What to do -
Keep the lines exact and the pictures out as you repeat the following listing.

----------------

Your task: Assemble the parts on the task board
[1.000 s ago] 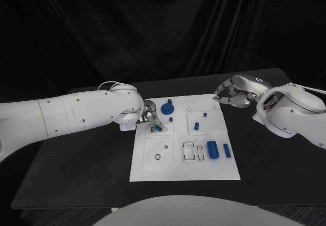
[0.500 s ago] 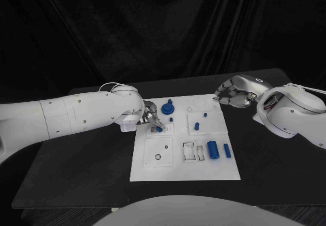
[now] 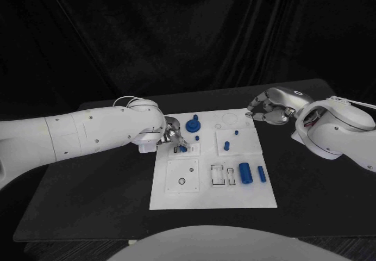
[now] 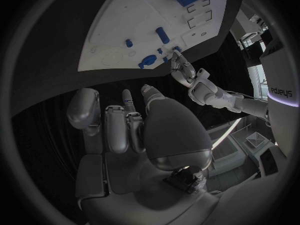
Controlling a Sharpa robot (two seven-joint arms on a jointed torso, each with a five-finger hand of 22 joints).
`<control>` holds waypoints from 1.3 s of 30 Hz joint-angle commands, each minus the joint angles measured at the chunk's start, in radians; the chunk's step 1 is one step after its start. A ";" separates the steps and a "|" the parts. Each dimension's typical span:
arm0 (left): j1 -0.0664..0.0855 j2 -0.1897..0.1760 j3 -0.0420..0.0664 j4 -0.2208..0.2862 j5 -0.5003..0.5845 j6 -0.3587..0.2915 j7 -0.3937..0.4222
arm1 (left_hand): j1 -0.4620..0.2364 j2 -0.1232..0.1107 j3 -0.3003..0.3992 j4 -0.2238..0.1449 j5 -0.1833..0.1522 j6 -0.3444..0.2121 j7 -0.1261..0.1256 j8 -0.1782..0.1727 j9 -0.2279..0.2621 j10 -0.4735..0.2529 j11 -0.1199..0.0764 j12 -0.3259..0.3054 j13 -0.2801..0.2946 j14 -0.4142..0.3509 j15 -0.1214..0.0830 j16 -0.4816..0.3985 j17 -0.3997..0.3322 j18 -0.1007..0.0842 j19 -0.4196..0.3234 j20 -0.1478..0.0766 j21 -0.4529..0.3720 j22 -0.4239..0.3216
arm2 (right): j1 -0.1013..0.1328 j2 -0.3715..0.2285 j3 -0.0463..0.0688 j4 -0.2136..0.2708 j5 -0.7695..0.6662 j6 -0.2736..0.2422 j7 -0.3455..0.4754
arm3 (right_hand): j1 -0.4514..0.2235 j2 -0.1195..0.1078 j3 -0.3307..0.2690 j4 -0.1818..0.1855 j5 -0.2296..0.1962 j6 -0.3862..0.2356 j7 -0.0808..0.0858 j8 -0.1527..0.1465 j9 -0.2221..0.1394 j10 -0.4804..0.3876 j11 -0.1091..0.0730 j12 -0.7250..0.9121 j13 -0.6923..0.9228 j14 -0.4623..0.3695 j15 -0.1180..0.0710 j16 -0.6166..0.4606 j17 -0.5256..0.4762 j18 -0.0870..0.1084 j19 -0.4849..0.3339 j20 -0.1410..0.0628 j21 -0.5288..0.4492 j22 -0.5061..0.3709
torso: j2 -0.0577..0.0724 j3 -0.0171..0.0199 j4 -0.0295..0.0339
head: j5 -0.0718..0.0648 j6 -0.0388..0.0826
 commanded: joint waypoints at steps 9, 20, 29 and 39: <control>-0.002 -0.030 0.001 0.031 -0.002 -0.076 0.029 | 0.028 -0.007 0.013 -0.025 0.063 0.012 -0.005 -0.006 0.013 0.108 -0.004 0.000 0.262 0.107 -0.004 0.003 0.263 0.004 0.007 -0.002 -0.002 0.169 | -0.004 -0.003 0.001 -0.001 -0.002 0.007 -0.022 | 0.000 0.007 0.004 0.004 0.004 0.003 0.001 -0.005 -0.002 0.067 0.006 -0.004 0.220 0.054 0.006 -0.006 0.031 0.010 -0.008 0.002 -0.007 0.119 | 0.000 0.0000 0.0008 | -0.003 0.000; -0.002 -0.060 0.001 0.071 -0.002 -0.149 0.050 | 0.016 -0.010 0.006 -0.015 0.027 0.007 -0.002 -0.014 0.022 0.108 -0.003 0.000 0.262 0.107 -0.005 0.003 0.263 0.004 0.006 -0.003 -0.004 0.169 | -0.007 -0.002 0.001 -0.004 -0.002 0.012 -0.024 | 0.003 0.009 0.007 0.003 0.006 0.002 0.001 -0.006 -0.004 0.066 0.006 -0.005 0.220 0.053 0.006 -0.008 0.029 0.011 -0.009 0.002 -0.011 0.118 | 0.000 -0.0003 0.0005 | 0.003 0.000; -0.006 -0.068 0.000 0.092 -0.002 -0.179 0.067 | -0.009 0.001 -0.018 0.022 -0.015 -0.033 0.014 -0.041 0.026 0.108 0.011 0.000 0.262 0.107 0.005 0.003 0.263 0.006 0.002 0.004 -0.010 0.166 | -0.013 -0.003 0.001 -0.004 -0.002 0.018 -0.024 | 0.010 0.008 0.012 -0.001 0.013 -0.002 0.001 -0.010 -0.007 0.065 0.005 -0.006 0.218 0.053 0.005 -0.010 0.027 0.012 -0.010 0.002 -0.016 0.117 | 0.000 0.0008 0.0007 | 0.004 0.000; -0.023 -0.072 0.000 0.098 -0.002 -0.208 0.077 | -0.010 0.001 -0.023 0.027 -0.018 -0.040 0.017 -0.045 0.028 0.108 0.013 0.000 0.262 0.107 0.007 0.003 0.263 0.007 -0.001 0.006 -0.013 0.164 | -0.017 -0.007 0.001 -0.003 -0.002 0.027 -0.027 | 0.013 0.008 0.014 -0.003 0.017 -0.001 0.001 -0.010 -0.008 0.064 0.005 -0.006 0.218 0.052 0.005 -0.011 0.025 0.012 -0.011 0.001 -0.019 0.116 | 0.001 0.0004 -0.0002 | 0.006 0.000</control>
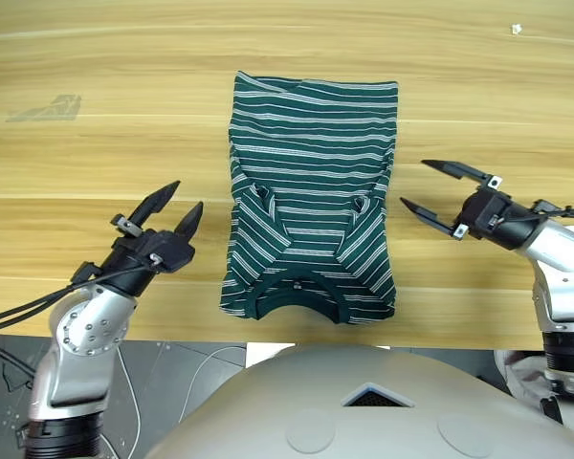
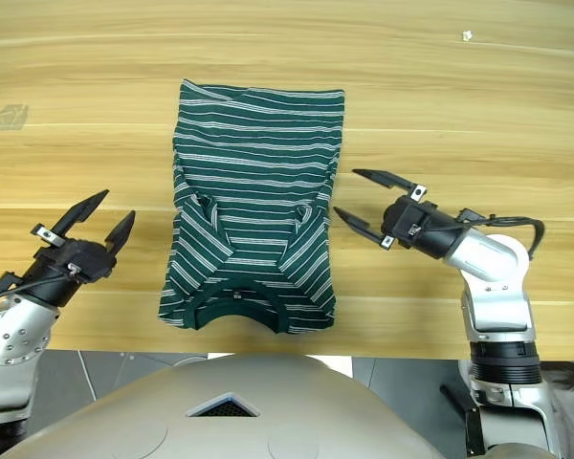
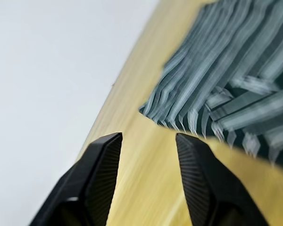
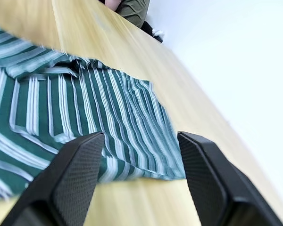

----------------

Your response -
Your task: Assemble the parts on the task board
[1.000 s ago] 
[0.500 s ago] 
[now] 
[now] 
Controlling a Sharpa robot (two seven-joint arms on a jointed torso, each with a five-finger hand of 22 joints).
`<control>` holds waypoints from 1.3 s of 30 Hz joint-angle commands, each minus the joint angles measured at the chunk's start, in radians; the chunk's step 1 is one step after its start. A ";" separates the steps and a "|" the parts. Each dimension's typical span:
arm0 (left): j1 -0.0664..0.0855 j2 -0.1897..0.1760 j3 -0.0420..0.0664 j4 -0.2208..0.2862 j5 -0.5003..0.5845 j6 -0.3587..0.2915 j7 -0.3937..0.4222
arm1 (left_hand): j1 -0.4620..0.2364 j2 -0.1232..0.1107 j3 -0.3003..0.3992 j4 -0.2238..0.1449 j5 -0.1833..0.1522 j6 -0.3444..0.2121 j7 -0.1261..0.1256 j8 -0.1782..0.1727 j9 -0.2279..0.2621 j10 -0.4735..0.2529 j11 -0.1199..0.0764 j12 -0.3259..0.3054 j13 -0.2801..0.2946 j14 -0.4142..0.3509 j15 -0.1214..0.0830 j16 -0.4816..0.3985 j17 -0.3997..0.3322 j18 -0.1007..0.0842 j19 -0.4196..0.3234 j20 -0.1478..0.0766 j21 -0.4529..0.3720 j22 -0.4239..0.3216
arm2 (right): j1 -0.1013..0.1328 j2 -0.3715..0.2285 j3 -0.0463..0.0688 j4 -0.2136..0.2708 j5 -0.7695..0.6662 j6 -0.2736..0.2422 j7 -0.3455..0.4754
arm3 (right_hand): j1 -0.4514..0.2235 j2 -0.1195..0.1078 j3 -0.3307..0.2690 j4 -0.1818..0.1855 j5 -0.2296..0.1962 j6 -0.3862..0.2356 j7 -0.0808..0.0858 j8 -0.1527..0.1465 j9 -0.2221..0.1394 j10 -0.4804..0.3876 j11 -0.1091..0.0730 j12 -0.7250..0.9121 j13 -0.6923..0.9228 j14 -0.4623..0.3695 j15 -0.1180..0.0710 j16 -0.6166..0.4606 j17 -0.5256..0.4762 j18 -0.0870..0.1084 j19 -0.4849..0.3339 j20 -0.1410..0.0628 j21 -0.5288..0.4492 j22 -0.5061..0.3709
torso: j2 -0.0577..0.0724 j3 -0.0171..0.0199 j4 -0.0295..0.0339
head: j5 -0.0718..0.0648 j6 -0.0388..0.0826
 commanded: joint waypoints at steps 9, 20, 29 and 39: <control>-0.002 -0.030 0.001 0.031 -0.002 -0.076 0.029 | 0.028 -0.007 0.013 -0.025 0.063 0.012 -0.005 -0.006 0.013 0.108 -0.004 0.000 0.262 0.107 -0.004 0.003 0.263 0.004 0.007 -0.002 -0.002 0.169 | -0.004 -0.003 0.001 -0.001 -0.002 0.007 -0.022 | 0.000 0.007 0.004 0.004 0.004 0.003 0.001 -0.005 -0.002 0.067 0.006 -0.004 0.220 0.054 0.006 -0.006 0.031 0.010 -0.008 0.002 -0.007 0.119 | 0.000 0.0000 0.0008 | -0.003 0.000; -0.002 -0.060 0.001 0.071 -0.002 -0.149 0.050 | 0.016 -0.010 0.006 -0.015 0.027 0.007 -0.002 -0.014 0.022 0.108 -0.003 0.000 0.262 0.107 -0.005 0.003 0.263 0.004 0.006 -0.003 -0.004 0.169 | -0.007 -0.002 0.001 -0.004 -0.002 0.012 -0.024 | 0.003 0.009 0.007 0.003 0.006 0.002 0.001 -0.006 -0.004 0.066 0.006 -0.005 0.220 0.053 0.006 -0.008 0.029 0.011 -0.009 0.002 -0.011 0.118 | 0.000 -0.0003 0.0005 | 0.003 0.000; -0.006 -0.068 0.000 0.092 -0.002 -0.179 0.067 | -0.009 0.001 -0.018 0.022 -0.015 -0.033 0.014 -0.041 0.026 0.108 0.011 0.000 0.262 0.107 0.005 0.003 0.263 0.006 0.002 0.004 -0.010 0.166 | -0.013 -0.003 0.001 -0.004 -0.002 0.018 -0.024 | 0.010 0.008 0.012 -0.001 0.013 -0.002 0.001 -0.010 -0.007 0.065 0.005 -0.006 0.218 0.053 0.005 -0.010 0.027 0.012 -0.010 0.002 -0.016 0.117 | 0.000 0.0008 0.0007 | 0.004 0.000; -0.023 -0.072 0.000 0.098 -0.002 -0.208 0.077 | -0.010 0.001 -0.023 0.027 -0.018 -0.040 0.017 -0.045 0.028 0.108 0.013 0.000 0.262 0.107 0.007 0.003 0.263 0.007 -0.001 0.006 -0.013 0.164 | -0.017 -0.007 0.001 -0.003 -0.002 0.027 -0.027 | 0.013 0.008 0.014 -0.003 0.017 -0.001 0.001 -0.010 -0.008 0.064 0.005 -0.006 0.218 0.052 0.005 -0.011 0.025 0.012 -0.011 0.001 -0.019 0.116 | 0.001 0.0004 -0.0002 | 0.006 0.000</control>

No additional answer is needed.